§ **TASK DESCRIPTION**:
Return the data below exactly, stopping after the line with "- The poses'".

§ **RAW DATA**:
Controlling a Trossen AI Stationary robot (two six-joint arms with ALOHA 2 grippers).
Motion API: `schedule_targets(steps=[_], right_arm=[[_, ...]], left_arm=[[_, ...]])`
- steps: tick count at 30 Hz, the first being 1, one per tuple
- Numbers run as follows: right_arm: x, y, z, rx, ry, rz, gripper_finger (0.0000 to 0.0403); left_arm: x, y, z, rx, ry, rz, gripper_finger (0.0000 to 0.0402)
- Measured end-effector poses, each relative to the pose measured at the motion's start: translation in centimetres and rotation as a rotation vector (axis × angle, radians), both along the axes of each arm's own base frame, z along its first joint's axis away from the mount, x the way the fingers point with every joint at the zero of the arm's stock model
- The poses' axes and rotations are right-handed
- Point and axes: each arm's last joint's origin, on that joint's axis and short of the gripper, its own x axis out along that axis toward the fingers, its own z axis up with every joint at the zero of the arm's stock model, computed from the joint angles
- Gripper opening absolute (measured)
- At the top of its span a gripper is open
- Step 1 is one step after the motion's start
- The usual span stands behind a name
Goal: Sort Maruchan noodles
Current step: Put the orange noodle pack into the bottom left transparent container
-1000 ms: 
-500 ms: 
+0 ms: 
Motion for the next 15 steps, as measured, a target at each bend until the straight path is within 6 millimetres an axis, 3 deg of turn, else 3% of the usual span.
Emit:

§ **OUTPUT OF THE TASK**:
Controlling a Trossen AI Stationary robot (two six-joint arms with ALOHA 2 grippers).
Motion API: `schedule_targets(steps=[_], right_arm=[[_, ...]], left_arm=[[_, ...]])`
- steps: tick count at 30 Hz, the first being 1, one per tuple
- Numbers run as follows: right_arm: x, y, z, rx, ry, rz, gripper_finger (0.0000 to 0.0403); left_arm: x, y, z, rx, ry, rz, gripper_finger (0.0000 to 0.0402)
- Measured end-effector poses, each relative to the pose measured at the motion's start: translation in centimetres and rotation as a rotation vector (axis × angle, radians), both along the axes of each arm's own base frame, z along its first joint's axis away from the mount, x the way the fingers point with every joint at the zero of the arm's stock model
- The poses' axes and rotations are right-handed

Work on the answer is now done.